EXERCISE DATA:
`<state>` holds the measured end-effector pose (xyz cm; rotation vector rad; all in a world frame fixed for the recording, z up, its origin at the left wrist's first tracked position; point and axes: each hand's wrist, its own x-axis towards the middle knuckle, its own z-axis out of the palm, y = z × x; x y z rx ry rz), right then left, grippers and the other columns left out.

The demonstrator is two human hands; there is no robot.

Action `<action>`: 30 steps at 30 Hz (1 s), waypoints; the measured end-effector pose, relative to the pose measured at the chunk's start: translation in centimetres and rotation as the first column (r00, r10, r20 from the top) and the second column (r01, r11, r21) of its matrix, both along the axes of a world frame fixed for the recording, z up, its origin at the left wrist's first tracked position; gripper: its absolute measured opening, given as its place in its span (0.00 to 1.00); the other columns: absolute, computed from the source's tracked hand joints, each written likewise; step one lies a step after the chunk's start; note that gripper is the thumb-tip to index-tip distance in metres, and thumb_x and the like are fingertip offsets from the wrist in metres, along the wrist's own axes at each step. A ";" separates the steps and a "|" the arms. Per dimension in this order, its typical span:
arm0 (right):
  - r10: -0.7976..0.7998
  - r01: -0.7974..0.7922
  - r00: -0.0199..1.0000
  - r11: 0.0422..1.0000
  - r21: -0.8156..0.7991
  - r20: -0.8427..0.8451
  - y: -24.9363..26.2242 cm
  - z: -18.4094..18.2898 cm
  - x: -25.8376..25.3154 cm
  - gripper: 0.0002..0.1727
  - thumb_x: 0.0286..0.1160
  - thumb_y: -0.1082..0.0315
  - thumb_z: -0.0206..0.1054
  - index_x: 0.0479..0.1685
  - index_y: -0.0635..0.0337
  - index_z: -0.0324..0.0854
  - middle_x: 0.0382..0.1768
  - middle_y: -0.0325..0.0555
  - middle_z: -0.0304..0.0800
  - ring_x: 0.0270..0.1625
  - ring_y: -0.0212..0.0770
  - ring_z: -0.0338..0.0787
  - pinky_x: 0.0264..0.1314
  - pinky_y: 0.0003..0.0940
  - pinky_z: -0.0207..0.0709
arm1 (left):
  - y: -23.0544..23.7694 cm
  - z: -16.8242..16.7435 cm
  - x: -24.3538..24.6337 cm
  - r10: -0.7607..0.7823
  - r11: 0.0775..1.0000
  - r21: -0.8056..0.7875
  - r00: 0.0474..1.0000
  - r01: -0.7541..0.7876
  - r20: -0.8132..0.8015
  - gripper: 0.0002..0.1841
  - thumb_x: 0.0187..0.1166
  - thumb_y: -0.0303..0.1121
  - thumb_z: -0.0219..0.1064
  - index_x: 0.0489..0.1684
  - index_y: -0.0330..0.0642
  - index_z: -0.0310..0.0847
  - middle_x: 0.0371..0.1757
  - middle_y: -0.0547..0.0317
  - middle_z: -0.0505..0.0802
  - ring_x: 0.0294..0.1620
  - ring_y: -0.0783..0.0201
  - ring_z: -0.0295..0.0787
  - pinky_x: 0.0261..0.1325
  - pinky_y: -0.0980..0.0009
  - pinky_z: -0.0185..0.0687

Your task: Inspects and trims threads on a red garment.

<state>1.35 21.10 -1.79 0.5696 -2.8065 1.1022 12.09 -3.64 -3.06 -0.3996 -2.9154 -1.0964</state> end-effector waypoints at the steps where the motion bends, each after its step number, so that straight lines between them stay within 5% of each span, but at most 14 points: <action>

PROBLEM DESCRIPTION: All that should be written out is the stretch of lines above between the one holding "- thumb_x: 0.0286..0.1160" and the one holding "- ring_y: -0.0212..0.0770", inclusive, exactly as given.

SOLUTION TO THIS TASK:
  - thumb_x: 0.0286..0.1160
  - thumb_y: -0.1082..0.0315
  - thumb_z: -0.0206..0.1054
  - index_x: 0.0479..0.1685
  - index_y: -0.0635..0.0337
  - index_z: -0.0324..0.0854
  - middle_x: 0.0382..0.1768
  - middle_y: -0.0325..0.0555
  - middle_z: -0.0304..0.0800
  - ring_x: 0.0270..0.1625
  - ring_y: -0.0212..0.0770

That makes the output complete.